#### What the exercise asks:
The response should contain all of the data below, reproduced exactly, and no pictures.

◇ ◇ ◇ ◇ ◇ ◇ ◇

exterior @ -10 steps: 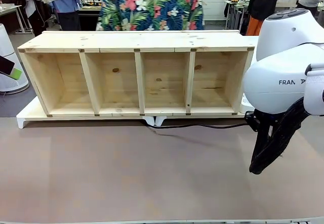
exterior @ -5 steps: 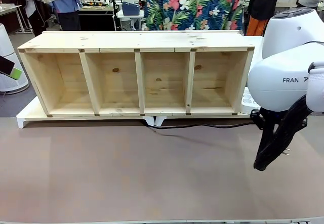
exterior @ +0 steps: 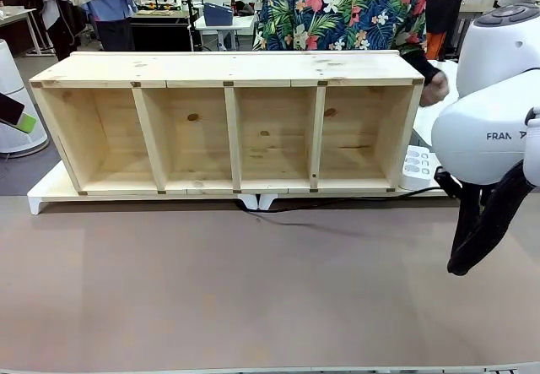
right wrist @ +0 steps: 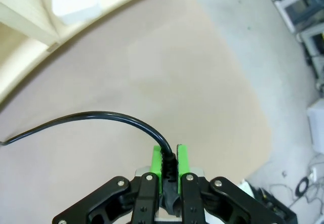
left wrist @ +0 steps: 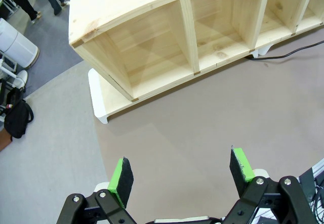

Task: Perform cable management.
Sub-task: Pull the grasped Power Cable to the location of the Power Strip.

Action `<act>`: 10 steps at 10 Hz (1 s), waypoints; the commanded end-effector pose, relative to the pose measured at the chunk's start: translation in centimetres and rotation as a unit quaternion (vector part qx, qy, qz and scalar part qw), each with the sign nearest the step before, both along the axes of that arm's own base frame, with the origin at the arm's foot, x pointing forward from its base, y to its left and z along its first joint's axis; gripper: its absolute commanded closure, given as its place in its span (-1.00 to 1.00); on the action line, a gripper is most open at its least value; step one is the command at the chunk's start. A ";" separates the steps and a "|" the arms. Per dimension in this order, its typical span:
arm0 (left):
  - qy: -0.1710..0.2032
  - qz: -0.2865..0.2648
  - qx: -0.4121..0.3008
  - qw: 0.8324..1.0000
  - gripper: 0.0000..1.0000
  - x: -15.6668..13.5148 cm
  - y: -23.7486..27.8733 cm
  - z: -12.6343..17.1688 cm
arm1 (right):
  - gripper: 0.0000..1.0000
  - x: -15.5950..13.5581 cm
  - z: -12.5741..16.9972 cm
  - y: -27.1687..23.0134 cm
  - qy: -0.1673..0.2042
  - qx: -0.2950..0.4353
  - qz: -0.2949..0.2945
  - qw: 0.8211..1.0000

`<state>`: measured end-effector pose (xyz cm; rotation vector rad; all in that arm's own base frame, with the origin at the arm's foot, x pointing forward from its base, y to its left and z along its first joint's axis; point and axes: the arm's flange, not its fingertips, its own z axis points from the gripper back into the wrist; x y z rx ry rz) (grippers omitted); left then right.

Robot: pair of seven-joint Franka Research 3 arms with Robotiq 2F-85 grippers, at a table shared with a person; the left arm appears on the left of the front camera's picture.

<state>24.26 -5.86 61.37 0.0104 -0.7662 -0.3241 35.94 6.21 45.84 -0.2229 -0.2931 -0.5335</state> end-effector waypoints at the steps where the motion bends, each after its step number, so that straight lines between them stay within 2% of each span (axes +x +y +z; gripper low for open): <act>1: -0.002 0.001 -0.002 1.000 -1.00 0.1 0.1 0.0 | 0.71 0.3 -0.8 -2.6 -0.042 -0.006 0.031 0.999; 6: -0.002 0.001 -0.002 1.000 -1.00 0.1 0.1 0.0 | 0.71 3.8 0.8 -6.7 -0.124 -0.019 0.105 0.987; 10: -0.002 0.001 -0.002 1.000 -1.00 0.1 0.1 0.0 | 0.71 6.6 2.1 -8.4 -0.162 -0.018 0.161 0.973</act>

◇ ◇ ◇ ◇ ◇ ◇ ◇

#### Exercise output:
exterior @ -10 steps: 
exterior @ -5 steps: 
exterior @ +0 steps: 
right wrist @ +0 steps: 
left wrist @ +0 steps: 

Task: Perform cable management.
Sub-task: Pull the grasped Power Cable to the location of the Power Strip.

Action `<act>`: 10 steps at 10 Hz (1 s), waypoints; the commanded end-effector pose, relative to the pose measured at the chunk's start: translation in centimetres and rotation as a unit quaternion (vector part qx, qy, qz and scalar part qw), each with the sign nearest the step before, both along the axes of that arm's own base frame, with the origin at the arm's foot, x pointing forward from its base, y to its left and z along its first joint's axis; gripper: its absolute commanded closure, given as its place in its span (-1.00 to 1.00); on the action line, a gripper is most open at its least value; step one is the command at the chunk's start. A ";" separates the steps and a "|" the arms. Per dimension in this order, its typical span:
arm0 (left):
  - qy: -0.1710..0.2032
  - qz: -0.2865..0.2648
  - qx: -0.4121..0.3008
  - qw: 0.8324..1.0000
  - gripper: 0.0000..1.0000
  - x: -15.6668..13.5148 cm
  - y: -23.7486..27.8733 cm
  - z: -12.6343..17.1688 cm
arm1 (right):
  - gripper: 0.0000..1.0000
  - x: -15.5950..13.5581 cm
  - z: -12.5741..16.9972 cm
  - y: -27.1687..23.0134 cm
  - qy: -0.1673..0.2042
  - qx: -0.2950..0.4353
  - qz: -0.2949..0.2945
  - qw: 0.8211..1.0000

`<state>`: measured end-effector pose (xyz cm; rotation vector rad; all in that arm's own base frame, with the origin at the arm's foot, x pointing forward from its base, y to its left and z along its first joint's axis; point and axes: the arm's flange, not its fingertips, its own z axis points from the gripper back into the wrist; x y z rx ry rz) (grippers omitted); left then right.

Robot: pair of seven-joint Franka Research 3 arms with Robotiq 2F-85 grippers, at a table shared with a person; the left arm appears on the left of the front camera's picture.

<state>24.26 -5.86 61.37 0.0104 -0.7662 -0.3241 35.94 6.21 45.84 -0.2229 -0.2931 -0.5335</state> end-effector waypoints at the steps where the motion bends, each after its step number, so that straight lines between them stay within 2% of each span (axes +x +y +z; gripper low for open): <act>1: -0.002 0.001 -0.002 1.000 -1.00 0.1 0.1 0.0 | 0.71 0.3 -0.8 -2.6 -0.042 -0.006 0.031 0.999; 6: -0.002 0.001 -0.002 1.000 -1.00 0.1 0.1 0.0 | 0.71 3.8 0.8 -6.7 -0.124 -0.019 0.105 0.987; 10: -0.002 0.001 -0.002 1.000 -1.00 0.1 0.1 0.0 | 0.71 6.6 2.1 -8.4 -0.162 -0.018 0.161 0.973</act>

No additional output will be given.